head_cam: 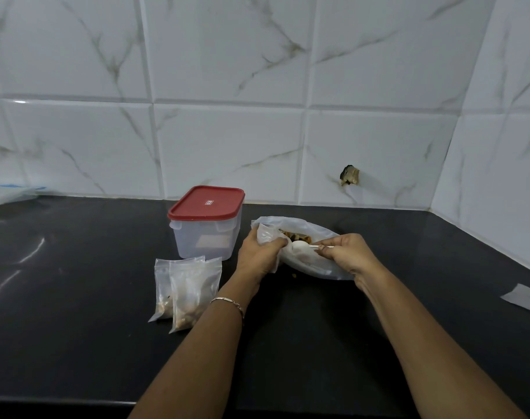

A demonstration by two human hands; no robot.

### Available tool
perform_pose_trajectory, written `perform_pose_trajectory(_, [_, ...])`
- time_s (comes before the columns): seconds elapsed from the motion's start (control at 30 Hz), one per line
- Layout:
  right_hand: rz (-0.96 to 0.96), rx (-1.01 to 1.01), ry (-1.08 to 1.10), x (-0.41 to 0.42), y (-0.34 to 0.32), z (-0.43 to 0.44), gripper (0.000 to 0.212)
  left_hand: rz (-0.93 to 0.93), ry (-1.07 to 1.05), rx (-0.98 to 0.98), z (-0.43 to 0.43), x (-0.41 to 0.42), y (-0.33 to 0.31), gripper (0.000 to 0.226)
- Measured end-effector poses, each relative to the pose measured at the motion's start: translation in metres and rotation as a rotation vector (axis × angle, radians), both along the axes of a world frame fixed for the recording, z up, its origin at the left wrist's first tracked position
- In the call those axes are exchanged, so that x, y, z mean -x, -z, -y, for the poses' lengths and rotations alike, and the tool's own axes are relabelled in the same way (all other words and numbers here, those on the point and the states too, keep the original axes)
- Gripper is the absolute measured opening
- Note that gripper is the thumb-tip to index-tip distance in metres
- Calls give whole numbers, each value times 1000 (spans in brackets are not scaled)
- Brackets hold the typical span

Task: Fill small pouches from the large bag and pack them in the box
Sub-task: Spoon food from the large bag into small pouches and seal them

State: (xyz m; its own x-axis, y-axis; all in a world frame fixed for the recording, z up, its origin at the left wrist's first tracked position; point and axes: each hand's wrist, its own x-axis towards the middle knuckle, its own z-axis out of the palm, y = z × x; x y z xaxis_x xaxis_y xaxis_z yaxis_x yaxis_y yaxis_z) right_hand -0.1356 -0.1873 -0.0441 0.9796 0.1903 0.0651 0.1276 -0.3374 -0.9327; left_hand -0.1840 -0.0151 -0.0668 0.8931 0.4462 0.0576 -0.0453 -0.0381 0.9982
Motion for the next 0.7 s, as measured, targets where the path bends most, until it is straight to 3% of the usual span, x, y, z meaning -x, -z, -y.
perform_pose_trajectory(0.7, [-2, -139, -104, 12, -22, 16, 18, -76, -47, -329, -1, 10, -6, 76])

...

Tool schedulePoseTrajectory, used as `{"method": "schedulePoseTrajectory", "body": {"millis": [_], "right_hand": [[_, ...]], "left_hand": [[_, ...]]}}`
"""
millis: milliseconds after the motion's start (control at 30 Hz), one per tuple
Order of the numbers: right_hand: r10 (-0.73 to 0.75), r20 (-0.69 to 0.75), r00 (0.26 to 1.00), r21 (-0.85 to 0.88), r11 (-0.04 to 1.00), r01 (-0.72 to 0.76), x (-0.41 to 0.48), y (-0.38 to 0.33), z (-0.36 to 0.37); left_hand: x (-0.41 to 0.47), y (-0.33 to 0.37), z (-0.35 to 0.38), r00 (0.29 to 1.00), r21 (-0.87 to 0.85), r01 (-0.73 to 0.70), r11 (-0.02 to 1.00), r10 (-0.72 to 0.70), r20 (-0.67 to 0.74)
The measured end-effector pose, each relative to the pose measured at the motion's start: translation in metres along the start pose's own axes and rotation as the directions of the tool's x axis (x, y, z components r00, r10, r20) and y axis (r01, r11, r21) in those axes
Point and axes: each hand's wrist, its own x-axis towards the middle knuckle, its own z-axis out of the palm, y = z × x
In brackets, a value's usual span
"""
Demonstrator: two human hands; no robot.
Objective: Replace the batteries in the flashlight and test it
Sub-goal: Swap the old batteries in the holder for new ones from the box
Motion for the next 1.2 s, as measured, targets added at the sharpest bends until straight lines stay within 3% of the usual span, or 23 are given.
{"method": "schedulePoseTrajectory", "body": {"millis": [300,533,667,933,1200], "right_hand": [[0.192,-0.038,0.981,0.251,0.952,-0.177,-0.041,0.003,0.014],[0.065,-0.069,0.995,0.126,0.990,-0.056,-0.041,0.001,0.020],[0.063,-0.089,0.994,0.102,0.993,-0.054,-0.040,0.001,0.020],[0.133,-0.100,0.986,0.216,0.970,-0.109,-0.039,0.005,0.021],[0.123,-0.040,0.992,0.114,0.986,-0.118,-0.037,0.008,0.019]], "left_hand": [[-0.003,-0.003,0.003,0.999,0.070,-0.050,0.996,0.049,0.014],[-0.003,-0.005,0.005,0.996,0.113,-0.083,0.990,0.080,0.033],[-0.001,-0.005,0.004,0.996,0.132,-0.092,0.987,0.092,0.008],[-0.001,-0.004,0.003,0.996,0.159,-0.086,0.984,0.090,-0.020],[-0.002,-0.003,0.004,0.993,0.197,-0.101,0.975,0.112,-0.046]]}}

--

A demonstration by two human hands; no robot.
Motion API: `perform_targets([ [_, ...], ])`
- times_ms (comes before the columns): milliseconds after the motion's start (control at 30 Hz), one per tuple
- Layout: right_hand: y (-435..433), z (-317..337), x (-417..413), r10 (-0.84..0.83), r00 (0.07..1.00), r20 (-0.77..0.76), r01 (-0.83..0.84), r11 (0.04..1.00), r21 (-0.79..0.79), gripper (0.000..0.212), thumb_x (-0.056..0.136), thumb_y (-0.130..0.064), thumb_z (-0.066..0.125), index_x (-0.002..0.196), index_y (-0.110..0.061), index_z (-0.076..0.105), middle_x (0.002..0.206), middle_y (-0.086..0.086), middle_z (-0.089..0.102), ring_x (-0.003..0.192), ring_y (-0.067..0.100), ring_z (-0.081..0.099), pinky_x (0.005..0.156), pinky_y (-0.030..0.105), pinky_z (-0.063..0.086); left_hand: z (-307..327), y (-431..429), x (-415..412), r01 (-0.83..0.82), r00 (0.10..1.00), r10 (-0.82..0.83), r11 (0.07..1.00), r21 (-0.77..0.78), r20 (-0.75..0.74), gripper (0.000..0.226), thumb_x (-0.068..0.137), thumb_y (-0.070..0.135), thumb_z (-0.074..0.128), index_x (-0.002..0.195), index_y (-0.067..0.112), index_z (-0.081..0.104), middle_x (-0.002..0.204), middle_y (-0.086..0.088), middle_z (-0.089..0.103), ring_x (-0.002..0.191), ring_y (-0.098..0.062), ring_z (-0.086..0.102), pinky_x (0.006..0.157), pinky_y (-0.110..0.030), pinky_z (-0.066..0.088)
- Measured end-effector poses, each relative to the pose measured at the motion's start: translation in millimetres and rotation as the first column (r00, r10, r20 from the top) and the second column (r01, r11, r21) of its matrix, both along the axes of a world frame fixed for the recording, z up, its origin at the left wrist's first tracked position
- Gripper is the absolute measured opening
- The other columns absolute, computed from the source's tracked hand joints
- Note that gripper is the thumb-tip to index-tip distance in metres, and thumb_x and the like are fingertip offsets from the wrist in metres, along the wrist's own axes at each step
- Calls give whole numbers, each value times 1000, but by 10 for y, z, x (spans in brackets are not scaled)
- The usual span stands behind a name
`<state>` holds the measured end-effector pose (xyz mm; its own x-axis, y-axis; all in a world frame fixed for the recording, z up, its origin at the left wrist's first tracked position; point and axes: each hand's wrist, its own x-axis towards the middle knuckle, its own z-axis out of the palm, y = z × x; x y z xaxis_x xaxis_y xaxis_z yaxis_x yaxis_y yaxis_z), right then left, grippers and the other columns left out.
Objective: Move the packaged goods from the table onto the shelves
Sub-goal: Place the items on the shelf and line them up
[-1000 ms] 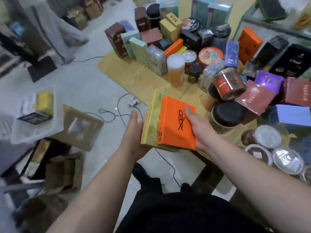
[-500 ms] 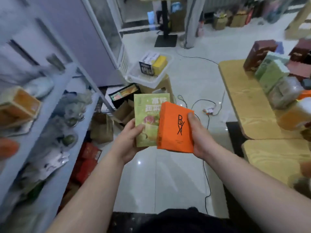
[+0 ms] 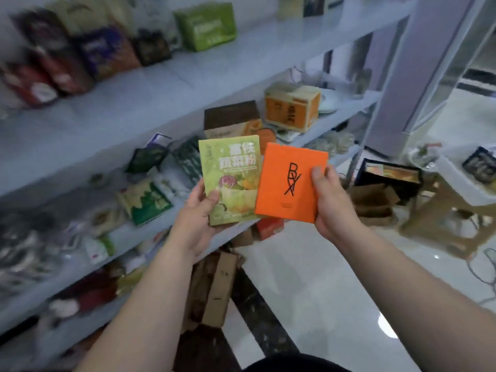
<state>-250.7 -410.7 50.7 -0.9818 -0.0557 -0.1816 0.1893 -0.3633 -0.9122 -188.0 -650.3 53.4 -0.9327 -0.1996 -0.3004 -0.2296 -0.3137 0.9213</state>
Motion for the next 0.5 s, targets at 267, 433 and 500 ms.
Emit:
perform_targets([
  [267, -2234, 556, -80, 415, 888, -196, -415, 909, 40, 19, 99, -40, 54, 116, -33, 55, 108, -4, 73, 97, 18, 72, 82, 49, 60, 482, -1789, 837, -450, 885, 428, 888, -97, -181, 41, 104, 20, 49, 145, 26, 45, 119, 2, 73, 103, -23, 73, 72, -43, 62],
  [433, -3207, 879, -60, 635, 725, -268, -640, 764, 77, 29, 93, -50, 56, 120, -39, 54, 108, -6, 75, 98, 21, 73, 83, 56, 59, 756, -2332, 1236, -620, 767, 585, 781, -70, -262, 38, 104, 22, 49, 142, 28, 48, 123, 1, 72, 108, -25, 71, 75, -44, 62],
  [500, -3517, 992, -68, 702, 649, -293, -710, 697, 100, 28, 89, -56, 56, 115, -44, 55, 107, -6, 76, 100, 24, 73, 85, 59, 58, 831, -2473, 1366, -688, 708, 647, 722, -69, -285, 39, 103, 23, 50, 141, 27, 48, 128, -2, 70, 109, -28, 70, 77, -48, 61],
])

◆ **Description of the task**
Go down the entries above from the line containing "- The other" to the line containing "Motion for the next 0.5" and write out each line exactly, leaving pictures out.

◆ **Solved problem**
- The other columns absolute, computed from the source's tracked hand joints
- Note that gripper is the thumb-tip to index-tip distance in metres, and thumb_x and the like are fingertip offsets from the wrist in metres, along the wrist's own axes at each step
- Calls give whole numbers, each value times 1000, but by 10 for y, z, x (spans in brackets are not scaled)
- The usual span stands behind a name
`<state>` holds the measured end-effector pose (xyz mm; its own x-axis, y-axis; all in a world frame fixed for the recording, z up, its origin at the left wrist's first tracked position; point and axes: each hand's wrist, its own x-axis towards the middle knuckle, its own z-axis out of the palm, y = z × x; x y z xaxis_x xaxis_y xaxis_z yaxis_x yaxis_y yaxis_z), right then left, grippers and the other columns left out.
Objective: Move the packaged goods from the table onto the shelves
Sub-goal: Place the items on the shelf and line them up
[-1000 ms] 
[-500 ms] 
[+0 ms] 
<state>-250.7 -410.7 50.7 -0.9818 -0.0557 -0.1816 0.1893 -0.3633 -0.9122 -188.0 -650.3 53.4 -0.9327 -0.1996 -0.3004 -0.2296 -0.3137 0.9213</state>
Motion for the next 0.5 s, targets at 267, 433 and 500 ms.

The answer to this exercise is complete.